Last week we officially welcomed the first full day of autumn, so you know what that means — crisps, crumbles, and pies made with apples, with fall’s favorite fruit. From a culinary standpoint, there’s little difference in an apple crisp and an apple crumble except for the topping, either an oat-based streusel or one made with a flour, butter, and brown sugar mix. This “Celtic” version adds a splash of whiskey and a sprinkling of golden raisins to the filling, and if you like, you can even add a few walnuts or pecans. Top with vanilla ice cream, whipped cream, or custard — what’s not to love? You’ll find recipes like this in my newest cookbook “Favorite Flavors of Ireland.” To buy signed copies, with free shipping until October 31, visit www.irishcook.com.
CELTIC APPLE CRISP
Serves 6 to 8
1 cup fresh white bread crumbs
1 cup quick-cooking (not instant) Irish oatmeal
6 tablespoons unsalted butter, melted
1/4 cup packed brown sugar
1/2 teaspoon ground cinnamon
1/3 cup Irish whiskey
1/3 cup water
1/3 cup golden raisins
1 teaspoon vanilla extract
2 1/2 pounds Granny Smith or Braeburn apples
1/3 cup sugar
1. Make topping. In a small bowl, combine bread crumbs, oatmeal, butter, brown sugar, and cinnamon. Set aside.
2. Make filling. In a small saucepan over medium heat, bring whiskey and water to boil. Add raisins and vanilla, stir, and then remove from heat, cover, and let stand for 1 hour.
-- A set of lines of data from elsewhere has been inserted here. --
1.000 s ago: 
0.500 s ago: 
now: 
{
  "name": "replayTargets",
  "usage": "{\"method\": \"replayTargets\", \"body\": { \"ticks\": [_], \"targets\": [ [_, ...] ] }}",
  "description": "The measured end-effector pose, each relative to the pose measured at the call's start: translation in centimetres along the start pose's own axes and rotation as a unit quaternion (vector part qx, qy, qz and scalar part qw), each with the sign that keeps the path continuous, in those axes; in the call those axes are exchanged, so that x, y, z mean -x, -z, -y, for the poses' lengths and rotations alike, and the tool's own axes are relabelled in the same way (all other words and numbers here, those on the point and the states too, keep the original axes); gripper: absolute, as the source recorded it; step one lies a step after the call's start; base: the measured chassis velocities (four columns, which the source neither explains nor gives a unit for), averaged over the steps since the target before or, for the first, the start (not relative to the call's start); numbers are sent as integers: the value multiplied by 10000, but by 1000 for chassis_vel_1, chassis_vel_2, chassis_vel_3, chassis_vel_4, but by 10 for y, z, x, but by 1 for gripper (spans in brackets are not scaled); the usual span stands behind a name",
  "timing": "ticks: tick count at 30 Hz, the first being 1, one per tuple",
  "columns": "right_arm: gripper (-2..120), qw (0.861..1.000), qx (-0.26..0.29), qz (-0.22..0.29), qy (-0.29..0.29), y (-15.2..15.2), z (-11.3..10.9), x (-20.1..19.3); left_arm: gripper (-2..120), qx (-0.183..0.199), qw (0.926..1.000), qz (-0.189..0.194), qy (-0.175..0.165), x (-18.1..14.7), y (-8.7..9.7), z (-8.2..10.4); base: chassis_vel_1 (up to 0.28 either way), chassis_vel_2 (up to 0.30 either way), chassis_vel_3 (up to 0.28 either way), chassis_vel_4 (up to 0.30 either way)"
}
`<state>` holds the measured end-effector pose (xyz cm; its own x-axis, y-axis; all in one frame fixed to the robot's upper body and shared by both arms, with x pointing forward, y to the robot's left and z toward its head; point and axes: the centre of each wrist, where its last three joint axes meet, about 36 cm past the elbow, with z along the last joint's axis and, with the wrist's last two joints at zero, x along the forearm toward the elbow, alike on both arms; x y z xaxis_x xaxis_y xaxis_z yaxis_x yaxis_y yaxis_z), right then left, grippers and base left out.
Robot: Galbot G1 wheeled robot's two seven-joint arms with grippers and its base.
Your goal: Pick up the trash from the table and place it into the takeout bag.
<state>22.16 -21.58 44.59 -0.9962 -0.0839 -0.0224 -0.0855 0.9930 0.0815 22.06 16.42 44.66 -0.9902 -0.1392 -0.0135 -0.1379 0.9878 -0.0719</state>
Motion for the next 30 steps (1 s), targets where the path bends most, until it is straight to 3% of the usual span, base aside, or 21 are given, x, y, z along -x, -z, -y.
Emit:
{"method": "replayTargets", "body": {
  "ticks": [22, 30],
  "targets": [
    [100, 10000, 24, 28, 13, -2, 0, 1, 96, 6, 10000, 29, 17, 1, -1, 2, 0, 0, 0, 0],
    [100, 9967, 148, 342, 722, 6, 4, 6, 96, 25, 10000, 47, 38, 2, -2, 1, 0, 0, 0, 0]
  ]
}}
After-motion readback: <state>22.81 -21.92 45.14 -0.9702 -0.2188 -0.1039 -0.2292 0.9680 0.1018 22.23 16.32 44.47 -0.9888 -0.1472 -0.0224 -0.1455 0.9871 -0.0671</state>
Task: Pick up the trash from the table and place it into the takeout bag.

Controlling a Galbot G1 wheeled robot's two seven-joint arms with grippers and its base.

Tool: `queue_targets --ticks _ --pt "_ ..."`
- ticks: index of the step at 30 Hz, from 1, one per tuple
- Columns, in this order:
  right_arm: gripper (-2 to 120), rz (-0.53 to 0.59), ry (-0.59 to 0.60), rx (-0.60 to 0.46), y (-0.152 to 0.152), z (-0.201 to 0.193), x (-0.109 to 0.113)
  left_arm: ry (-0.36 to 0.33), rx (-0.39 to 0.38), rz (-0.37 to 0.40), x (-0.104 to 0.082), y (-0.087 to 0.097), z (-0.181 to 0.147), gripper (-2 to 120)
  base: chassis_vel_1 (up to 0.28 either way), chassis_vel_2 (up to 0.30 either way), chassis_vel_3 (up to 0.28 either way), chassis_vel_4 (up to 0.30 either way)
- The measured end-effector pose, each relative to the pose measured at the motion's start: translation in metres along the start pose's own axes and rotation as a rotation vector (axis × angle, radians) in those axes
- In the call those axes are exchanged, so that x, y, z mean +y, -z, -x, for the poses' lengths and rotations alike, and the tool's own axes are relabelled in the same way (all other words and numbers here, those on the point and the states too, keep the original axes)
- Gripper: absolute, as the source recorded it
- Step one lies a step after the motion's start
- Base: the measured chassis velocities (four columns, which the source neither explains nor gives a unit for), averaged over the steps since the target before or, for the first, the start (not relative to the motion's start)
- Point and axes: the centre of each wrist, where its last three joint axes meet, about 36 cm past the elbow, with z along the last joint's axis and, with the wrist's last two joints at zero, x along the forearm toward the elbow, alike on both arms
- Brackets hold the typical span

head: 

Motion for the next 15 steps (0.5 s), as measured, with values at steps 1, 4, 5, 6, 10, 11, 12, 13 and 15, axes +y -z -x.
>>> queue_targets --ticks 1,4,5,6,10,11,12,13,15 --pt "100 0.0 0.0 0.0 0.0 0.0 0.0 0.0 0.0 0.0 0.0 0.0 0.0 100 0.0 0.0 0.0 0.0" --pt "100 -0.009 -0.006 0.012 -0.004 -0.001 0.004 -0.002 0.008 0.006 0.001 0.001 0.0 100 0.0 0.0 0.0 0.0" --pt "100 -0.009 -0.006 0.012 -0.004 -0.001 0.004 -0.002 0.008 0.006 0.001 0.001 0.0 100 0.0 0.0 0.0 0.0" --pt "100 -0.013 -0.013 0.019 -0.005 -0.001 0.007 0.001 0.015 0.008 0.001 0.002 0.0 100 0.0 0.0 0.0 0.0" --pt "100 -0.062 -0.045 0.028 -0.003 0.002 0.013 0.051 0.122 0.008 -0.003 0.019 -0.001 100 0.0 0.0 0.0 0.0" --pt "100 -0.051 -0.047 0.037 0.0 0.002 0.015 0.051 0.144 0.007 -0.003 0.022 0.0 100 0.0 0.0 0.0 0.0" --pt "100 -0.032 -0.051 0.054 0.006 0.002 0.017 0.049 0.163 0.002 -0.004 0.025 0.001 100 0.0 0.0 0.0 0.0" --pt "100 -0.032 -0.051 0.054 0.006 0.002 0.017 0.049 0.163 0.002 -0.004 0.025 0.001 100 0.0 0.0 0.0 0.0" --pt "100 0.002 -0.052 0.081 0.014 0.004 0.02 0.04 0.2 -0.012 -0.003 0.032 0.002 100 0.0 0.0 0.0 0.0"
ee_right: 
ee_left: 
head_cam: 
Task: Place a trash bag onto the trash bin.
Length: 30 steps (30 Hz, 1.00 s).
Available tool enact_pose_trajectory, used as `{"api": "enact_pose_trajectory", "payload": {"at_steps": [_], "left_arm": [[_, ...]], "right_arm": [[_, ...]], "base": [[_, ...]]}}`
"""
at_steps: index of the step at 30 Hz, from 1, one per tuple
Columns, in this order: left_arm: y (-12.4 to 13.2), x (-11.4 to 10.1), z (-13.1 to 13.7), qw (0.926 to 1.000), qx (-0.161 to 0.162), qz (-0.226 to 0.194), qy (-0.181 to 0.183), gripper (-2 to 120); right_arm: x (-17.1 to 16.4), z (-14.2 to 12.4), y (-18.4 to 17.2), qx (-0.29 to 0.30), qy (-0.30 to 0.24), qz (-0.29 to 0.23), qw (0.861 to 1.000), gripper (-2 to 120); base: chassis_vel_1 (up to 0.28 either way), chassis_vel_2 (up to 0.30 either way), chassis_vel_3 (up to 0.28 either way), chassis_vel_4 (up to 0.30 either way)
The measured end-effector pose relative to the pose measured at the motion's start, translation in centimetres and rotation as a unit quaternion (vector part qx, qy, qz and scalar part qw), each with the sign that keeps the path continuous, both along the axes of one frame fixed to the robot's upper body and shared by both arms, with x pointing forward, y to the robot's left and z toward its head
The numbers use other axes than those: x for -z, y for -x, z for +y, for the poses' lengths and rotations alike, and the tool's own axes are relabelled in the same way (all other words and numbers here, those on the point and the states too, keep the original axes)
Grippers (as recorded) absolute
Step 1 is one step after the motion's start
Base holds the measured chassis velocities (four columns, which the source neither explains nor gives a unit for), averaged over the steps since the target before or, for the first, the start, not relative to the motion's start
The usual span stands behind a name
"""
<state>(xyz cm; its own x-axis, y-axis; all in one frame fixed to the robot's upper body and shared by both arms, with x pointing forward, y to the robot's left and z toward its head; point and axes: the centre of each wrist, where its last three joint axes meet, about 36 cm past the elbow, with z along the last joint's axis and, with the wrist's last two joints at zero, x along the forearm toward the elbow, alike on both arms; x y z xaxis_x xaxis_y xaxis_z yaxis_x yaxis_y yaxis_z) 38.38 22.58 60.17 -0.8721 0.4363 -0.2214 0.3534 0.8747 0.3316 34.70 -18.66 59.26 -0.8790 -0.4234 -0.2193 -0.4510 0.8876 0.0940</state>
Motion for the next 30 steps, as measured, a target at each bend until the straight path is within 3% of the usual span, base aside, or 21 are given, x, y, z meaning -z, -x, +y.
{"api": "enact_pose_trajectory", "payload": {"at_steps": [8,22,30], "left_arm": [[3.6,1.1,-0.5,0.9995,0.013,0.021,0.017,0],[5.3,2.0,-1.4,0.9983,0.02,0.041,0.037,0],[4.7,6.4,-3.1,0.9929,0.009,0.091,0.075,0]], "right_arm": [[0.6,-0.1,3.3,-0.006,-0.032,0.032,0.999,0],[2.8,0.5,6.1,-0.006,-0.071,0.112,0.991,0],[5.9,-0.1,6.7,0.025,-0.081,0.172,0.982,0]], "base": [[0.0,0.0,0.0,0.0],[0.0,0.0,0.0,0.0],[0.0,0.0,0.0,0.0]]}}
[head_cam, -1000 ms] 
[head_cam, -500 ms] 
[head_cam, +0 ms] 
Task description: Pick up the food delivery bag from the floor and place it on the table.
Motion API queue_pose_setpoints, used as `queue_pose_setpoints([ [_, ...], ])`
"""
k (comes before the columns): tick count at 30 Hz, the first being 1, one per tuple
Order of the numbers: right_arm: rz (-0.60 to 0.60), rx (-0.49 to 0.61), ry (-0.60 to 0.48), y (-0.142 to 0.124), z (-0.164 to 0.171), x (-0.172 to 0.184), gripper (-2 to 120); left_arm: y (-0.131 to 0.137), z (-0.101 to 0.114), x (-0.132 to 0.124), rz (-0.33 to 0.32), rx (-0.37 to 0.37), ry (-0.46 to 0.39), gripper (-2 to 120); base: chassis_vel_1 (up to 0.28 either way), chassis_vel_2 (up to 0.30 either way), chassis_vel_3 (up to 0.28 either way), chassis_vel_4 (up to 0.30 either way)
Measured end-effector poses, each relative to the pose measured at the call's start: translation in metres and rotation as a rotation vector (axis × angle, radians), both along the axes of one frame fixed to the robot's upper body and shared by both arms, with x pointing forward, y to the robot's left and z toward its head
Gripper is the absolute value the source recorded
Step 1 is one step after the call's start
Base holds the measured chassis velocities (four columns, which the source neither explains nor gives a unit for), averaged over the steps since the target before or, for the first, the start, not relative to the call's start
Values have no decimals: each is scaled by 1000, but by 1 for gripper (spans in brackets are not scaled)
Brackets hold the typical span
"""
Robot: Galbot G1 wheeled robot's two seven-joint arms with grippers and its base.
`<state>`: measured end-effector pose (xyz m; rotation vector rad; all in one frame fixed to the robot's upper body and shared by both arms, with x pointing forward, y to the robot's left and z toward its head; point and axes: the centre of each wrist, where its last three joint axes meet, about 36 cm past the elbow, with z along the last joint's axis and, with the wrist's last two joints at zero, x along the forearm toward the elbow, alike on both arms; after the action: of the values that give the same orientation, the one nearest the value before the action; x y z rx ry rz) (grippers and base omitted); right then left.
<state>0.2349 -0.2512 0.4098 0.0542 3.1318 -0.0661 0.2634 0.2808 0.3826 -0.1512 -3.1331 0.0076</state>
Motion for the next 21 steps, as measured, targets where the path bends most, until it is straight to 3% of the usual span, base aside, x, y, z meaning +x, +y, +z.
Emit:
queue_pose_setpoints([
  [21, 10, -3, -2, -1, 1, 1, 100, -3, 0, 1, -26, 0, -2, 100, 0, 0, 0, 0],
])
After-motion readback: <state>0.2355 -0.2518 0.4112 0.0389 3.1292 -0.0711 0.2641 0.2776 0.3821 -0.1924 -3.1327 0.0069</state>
3. Preheat oven to 375°F. Lightly butter an 8-inch square glass baking pan.
4. Transfer raisins and their liquid to a large bowl. Peel, core, and slice apples; toss with sugar and raisins. Spoon half of apples into prepared dish, top with half of the bread crumbs mixture; repeat with remaining apples and bread crumbs mixture.
5. Bake for 50 to 60 minutes, or until apples are tender and topping is crisp and browned. Remove from oven and let cool on a wire rack for 5 minutes. Serve warm with ice cream or whipped cream.